### What the exercise asks
Please output the listing below character for character and omit the images.

○ ○ ○

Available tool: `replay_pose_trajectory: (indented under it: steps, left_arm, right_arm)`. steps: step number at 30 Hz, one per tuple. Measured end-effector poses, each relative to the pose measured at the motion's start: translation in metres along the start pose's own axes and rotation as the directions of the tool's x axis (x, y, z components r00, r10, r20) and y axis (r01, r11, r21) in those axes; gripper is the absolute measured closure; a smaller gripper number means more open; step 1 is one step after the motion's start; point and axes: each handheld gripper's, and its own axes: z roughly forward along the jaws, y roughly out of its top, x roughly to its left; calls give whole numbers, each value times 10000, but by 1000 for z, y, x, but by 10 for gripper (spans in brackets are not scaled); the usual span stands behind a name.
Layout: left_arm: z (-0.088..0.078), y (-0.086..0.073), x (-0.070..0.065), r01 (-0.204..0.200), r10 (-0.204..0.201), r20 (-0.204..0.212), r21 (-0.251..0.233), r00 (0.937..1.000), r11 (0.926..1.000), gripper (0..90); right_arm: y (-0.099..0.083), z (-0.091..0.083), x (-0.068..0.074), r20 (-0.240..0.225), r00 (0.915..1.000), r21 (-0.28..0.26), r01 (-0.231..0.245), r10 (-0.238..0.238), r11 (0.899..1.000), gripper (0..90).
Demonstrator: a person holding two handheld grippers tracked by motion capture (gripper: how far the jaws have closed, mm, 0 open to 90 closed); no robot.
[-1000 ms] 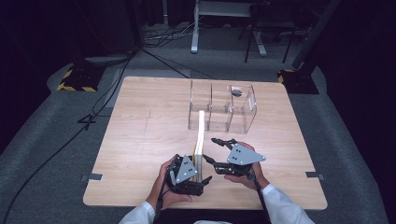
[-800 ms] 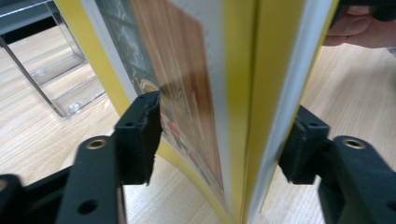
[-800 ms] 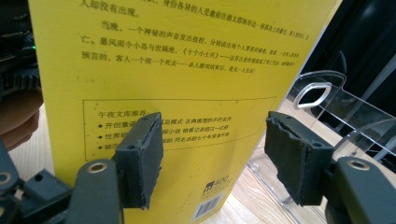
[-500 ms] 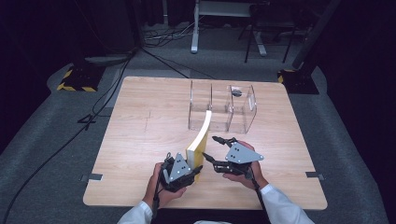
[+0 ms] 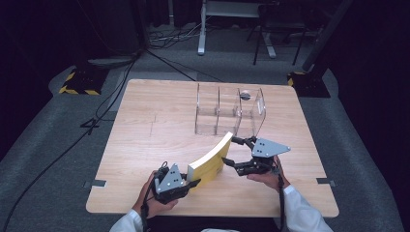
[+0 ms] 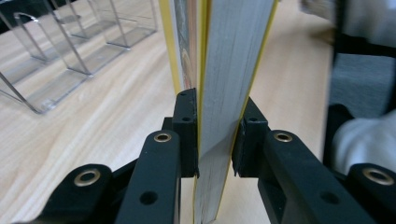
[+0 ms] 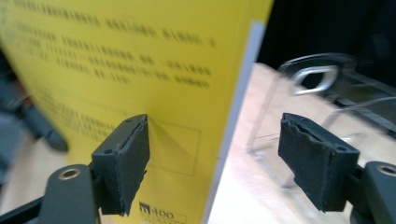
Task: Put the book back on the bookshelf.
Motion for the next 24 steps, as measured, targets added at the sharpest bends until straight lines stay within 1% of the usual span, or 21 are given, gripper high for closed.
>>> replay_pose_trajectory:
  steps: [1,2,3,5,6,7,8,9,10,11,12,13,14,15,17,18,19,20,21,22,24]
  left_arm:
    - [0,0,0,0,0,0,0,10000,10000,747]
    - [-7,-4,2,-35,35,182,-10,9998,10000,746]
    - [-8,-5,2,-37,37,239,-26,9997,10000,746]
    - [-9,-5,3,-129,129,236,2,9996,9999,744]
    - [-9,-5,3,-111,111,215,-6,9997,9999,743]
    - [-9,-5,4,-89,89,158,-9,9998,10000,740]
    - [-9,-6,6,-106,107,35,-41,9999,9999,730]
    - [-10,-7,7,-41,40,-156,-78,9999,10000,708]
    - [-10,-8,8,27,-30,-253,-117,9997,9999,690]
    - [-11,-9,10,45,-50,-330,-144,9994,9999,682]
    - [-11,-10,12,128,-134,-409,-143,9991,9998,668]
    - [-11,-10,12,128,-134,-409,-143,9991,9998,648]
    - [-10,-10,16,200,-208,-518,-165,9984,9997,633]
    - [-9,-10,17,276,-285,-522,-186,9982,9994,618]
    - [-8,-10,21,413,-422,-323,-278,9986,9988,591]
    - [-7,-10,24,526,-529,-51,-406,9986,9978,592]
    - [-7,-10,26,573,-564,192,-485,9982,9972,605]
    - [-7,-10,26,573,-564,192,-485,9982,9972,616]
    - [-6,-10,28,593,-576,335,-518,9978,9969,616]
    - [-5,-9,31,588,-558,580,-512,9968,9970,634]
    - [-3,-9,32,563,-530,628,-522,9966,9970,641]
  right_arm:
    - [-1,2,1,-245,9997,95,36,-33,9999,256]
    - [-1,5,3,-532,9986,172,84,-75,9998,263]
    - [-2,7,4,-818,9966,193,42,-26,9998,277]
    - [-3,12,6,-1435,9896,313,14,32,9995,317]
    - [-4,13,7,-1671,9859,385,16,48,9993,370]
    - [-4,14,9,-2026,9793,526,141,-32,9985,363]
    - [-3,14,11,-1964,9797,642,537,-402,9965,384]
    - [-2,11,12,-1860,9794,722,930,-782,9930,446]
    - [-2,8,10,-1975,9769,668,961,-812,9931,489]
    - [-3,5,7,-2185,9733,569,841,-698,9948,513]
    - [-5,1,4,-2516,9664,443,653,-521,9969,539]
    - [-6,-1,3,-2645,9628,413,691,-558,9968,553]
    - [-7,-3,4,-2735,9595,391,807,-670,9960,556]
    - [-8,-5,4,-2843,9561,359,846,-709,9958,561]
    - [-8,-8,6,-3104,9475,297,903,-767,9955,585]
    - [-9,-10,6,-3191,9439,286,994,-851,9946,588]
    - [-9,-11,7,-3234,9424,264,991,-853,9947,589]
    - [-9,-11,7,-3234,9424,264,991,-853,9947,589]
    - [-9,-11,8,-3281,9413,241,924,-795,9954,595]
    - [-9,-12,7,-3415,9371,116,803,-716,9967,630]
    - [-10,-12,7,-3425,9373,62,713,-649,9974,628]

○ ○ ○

### Answer box
Available tool: `replay_pose_trajectory: (indented under it: steps, left_arm, right_arm)`. steps: step number at 30 Hz, one per tuple. Measured end-effector poses, each relative to the pose measured at the motion's start: translation in metres along the start pose's own axes and rotation as the directions of the tool's x axis (x, y, z components r00, r10, r20) and y axis (r01, r11, r21) in those axes; gripper is the absolute measured closure; a smaller gripper number means more open; step 1 is one step after the motion's start; point and axes: each handheld gripper's, and its own axes: z roughly forward along the jaws, y roughly out of its top, x roughly to its left; calls give whole numbers, each value times 10000, but by 1000 for z, y, x, but by 10 for gripper (spans in brackets are not scaled); the usual span stands behind a name.
Layout: left_arm: z (-0.088..0.078), y (-0.086..0.073), x (-0.070..0.065), r01 (-0.204..0.200), r10 (-0.204..0.201), r20 (-0.204..0.212), r21 (-0.251..0.233), r00 (0.937..1.000), r11 (0.926..1.000), gripper (0..90); right_arm: y (-0.099..0.083), z (-0.091..0.083), x (-0.068..0.074), r20 (-0.240..0.225), r00 (0.915..1.000), r21 (-0.28..0.26), r01 (-0.231..0.245), r10 (-0.238..0.238), r11 (0.899..1.000), gripper (0..90).
Demonstrator: a person holding two handheld grippers tracked by motion capture (gripper: how far the jaws have closed, mm, 0 open to 90 closed); no robot.
[-1000 ms] 
[-800 ms] 
[-800 ms] 
[-500 ms] 
[+0 ms] 
[+0 ms] 
[+0 ms] 
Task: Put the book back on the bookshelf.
Motion for the next 24 steps, as measured, targets added at the sharpest bends until straight lines stay within 1% of the usual span, or 21 are given, gripper high for closed.
>>> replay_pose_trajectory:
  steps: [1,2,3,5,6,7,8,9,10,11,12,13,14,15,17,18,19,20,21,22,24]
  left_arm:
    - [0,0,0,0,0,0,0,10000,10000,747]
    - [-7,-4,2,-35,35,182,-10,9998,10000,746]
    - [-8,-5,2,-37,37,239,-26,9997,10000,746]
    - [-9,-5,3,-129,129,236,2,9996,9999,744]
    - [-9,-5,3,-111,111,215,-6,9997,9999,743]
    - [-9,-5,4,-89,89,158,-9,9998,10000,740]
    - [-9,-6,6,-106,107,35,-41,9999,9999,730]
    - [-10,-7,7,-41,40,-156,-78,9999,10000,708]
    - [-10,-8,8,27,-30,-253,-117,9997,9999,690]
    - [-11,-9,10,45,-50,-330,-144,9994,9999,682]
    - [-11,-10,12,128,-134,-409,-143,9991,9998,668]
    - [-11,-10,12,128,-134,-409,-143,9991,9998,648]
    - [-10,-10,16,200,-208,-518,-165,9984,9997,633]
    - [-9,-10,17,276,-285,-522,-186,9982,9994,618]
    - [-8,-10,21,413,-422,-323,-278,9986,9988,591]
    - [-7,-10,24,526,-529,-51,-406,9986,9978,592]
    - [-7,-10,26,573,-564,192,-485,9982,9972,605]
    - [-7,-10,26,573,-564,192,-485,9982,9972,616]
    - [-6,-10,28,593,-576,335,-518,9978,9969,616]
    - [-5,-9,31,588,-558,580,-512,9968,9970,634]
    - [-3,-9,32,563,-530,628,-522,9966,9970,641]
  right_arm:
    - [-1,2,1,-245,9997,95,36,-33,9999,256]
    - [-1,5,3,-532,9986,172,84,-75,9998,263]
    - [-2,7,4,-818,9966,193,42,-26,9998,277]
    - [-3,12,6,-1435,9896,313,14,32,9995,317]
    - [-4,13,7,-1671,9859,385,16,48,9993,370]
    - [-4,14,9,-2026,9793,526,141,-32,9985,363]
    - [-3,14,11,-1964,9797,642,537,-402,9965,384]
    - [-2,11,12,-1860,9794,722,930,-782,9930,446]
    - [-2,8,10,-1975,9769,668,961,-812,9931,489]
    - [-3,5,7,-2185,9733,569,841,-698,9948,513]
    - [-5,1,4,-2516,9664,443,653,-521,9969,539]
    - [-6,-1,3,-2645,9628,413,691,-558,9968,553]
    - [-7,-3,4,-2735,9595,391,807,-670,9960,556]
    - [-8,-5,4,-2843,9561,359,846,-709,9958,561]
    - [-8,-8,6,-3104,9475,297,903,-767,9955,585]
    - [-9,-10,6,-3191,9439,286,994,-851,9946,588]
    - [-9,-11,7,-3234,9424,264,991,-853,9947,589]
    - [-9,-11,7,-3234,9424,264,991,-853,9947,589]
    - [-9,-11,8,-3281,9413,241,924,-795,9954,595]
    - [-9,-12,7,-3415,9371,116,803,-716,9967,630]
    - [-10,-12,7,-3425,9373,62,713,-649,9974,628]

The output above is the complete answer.